TASK:
In the records below, count every line that includes the word "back". Provide the total alone.

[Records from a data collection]
-------------------------

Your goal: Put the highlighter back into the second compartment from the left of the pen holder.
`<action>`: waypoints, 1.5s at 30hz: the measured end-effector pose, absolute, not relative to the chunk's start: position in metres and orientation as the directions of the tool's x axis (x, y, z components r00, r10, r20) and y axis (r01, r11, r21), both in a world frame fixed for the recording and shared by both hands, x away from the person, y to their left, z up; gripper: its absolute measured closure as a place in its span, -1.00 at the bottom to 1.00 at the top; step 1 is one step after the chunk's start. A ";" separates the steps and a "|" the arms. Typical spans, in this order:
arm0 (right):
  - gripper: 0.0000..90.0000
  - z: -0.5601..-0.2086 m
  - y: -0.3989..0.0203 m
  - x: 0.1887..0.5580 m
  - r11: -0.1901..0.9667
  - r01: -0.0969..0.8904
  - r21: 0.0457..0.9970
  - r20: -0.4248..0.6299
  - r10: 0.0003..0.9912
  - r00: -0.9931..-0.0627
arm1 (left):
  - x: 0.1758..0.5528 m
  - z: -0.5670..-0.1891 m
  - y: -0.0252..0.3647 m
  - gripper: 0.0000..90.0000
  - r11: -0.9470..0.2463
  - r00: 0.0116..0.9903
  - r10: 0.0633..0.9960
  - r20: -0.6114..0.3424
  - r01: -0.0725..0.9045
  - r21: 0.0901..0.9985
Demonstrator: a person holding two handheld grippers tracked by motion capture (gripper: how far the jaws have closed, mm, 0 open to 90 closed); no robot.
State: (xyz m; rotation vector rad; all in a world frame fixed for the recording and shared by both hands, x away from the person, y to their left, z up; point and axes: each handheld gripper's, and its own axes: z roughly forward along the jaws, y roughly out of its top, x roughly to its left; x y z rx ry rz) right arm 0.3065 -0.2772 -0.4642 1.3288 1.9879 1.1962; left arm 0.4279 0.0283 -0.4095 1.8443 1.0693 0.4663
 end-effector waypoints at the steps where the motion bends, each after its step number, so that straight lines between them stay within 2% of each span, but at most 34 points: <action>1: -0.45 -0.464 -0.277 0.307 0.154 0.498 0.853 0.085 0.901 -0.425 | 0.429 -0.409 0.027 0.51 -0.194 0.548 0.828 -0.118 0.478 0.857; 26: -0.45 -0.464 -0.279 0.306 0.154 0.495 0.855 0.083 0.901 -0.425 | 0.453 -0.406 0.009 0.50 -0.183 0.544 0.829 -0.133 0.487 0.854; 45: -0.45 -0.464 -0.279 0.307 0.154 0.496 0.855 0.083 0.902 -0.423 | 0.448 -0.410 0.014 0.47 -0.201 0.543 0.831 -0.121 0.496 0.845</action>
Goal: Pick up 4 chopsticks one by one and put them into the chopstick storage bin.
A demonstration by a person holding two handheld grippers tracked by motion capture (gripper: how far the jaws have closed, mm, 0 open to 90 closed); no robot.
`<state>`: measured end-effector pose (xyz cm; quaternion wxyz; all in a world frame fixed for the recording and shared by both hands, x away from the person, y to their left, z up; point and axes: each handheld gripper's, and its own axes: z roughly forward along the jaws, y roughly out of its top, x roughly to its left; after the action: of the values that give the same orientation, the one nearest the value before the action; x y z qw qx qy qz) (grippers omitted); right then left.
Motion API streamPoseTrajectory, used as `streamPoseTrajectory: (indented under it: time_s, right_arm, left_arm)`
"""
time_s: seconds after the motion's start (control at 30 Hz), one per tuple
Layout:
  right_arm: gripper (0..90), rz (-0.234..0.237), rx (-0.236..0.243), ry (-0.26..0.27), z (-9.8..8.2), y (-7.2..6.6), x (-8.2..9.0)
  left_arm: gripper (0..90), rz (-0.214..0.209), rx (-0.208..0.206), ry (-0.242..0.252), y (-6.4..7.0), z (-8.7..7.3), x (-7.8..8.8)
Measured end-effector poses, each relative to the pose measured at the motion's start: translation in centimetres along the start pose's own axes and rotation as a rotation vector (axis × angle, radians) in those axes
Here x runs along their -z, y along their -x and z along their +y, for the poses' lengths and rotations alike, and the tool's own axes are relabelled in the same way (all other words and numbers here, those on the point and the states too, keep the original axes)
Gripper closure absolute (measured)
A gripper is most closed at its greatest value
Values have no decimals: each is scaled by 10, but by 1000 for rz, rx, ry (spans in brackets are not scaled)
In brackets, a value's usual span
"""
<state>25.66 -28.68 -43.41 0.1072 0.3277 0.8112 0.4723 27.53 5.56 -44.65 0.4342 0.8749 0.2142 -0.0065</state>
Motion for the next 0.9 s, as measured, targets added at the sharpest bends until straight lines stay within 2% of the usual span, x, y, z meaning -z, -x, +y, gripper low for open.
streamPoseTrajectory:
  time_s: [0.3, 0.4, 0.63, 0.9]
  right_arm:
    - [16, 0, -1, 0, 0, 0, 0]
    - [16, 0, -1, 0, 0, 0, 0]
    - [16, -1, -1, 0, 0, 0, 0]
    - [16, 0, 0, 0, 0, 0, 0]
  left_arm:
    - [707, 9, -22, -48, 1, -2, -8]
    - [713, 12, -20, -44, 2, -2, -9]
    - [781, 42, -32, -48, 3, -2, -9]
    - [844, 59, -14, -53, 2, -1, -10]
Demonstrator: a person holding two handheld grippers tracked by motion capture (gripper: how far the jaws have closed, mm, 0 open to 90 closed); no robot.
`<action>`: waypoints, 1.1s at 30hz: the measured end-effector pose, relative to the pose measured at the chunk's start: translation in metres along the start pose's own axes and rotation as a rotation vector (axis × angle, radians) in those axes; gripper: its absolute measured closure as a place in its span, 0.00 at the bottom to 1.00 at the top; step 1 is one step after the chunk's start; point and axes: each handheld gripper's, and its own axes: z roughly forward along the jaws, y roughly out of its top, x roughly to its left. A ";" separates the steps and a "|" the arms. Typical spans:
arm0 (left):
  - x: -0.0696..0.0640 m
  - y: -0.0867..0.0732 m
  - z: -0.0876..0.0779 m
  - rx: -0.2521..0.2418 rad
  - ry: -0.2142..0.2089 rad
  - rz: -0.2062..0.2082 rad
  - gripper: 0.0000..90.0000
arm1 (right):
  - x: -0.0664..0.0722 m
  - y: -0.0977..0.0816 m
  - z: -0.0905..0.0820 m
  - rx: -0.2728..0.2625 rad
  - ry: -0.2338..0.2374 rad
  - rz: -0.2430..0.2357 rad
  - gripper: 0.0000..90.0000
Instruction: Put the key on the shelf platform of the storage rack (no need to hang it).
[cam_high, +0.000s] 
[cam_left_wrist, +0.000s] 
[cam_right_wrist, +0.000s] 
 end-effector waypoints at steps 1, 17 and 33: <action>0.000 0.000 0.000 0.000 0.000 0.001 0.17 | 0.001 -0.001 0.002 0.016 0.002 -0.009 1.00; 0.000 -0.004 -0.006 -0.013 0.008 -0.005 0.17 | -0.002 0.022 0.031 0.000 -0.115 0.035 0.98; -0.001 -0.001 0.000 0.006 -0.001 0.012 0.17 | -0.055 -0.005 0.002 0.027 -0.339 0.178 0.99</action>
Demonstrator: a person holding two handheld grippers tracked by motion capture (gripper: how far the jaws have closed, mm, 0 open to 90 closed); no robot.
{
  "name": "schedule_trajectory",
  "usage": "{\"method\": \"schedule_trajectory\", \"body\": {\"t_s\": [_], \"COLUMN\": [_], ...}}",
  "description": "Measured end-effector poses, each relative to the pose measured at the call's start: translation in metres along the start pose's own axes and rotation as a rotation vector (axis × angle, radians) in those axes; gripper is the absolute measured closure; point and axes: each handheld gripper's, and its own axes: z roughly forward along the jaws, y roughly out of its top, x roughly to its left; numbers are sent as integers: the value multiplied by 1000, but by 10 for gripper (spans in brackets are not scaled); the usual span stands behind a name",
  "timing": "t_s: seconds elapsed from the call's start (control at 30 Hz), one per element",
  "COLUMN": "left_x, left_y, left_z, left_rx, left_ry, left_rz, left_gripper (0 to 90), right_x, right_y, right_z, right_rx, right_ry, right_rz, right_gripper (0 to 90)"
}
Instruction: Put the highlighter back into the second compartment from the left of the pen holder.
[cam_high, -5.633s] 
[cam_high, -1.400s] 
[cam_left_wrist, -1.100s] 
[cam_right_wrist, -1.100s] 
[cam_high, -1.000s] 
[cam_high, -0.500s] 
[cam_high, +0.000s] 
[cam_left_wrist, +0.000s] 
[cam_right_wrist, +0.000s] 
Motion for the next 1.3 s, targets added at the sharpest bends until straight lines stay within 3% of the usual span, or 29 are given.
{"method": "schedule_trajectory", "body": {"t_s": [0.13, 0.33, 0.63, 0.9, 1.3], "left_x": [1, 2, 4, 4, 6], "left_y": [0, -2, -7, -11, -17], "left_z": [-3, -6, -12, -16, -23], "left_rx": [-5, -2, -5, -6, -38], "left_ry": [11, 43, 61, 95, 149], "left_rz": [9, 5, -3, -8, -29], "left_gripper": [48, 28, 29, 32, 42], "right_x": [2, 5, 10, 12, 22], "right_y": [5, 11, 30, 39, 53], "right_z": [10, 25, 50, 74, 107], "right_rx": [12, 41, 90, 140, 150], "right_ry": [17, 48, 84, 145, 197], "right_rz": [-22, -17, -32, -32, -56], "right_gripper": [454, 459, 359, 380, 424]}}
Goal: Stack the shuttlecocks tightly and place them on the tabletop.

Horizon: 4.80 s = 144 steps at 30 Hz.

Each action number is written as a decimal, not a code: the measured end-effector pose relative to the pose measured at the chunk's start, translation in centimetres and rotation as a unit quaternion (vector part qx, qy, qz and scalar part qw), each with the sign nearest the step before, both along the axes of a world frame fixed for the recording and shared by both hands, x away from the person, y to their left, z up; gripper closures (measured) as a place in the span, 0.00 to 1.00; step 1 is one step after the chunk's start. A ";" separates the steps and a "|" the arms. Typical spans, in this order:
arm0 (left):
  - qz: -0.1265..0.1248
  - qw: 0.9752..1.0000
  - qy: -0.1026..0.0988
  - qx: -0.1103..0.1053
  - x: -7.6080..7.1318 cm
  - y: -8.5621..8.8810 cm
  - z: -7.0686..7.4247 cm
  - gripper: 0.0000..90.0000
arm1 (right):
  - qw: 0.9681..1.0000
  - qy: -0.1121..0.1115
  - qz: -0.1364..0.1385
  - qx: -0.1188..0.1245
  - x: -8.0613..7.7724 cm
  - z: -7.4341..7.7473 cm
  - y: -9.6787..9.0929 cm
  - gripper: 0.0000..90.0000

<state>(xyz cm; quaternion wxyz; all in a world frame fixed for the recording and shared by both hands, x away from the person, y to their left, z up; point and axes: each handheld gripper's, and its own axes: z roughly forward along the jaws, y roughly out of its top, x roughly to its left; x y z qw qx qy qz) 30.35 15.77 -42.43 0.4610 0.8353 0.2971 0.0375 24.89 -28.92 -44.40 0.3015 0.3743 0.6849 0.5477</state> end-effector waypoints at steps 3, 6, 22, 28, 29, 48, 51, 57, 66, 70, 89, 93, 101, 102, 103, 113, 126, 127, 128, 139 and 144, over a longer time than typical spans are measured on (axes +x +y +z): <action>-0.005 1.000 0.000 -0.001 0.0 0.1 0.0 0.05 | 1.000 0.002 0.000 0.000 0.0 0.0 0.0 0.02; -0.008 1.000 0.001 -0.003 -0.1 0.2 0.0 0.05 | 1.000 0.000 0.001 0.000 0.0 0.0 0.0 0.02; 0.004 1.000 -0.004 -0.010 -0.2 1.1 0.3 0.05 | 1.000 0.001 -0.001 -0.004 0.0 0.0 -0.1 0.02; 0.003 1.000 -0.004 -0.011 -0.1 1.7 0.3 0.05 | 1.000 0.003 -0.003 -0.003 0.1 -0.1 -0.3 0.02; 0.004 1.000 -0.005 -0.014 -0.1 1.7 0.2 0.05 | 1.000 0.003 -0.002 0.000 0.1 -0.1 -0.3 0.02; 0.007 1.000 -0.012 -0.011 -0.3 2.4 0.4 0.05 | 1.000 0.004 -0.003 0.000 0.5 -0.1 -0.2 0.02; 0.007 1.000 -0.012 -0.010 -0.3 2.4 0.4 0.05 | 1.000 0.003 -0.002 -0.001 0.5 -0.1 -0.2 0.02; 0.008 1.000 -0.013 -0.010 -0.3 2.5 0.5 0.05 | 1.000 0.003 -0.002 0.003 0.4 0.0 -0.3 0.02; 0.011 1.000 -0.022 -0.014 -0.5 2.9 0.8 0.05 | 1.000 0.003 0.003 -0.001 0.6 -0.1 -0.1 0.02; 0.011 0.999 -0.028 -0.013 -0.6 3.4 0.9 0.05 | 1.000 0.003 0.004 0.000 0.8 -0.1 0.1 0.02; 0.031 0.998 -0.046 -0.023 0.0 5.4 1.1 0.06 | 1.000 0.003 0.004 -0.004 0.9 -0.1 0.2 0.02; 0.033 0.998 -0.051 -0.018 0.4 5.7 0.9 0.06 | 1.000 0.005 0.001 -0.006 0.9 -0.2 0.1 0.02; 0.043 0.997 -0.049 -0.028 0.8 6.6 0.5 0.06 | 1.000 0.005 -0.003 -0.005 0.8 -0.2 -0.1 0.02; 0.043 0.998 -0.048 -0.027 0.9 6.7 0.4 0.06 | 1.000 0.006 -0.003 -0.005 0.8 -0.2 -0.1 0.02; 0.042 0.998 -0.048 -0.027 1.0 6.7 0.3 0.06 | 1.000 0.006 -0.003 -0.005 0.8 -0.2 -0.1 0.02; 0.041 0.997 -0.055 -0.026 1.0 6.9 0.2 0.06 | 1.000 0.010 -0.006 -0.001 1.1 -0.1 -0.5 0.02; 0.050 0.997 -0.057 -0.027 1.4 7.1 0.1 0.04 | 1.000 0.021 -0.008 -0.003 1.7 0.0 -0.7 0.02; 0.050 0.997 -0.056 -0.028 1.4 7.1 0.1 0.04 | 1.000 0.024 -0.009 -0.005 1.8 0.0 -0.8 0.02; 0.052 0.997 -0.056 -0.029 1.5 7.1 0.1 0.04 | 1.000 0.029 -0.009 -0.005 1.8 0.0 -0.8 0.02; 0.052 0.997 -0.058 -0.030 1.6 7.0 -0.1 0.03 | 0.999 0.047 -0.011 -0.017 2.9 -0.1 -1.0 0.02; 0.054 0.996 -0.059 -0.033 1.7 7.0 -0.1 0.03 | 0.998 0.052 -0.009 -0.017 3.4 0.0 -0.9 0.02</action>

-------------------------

SOLUTION FOR THIS PROBLEM:
2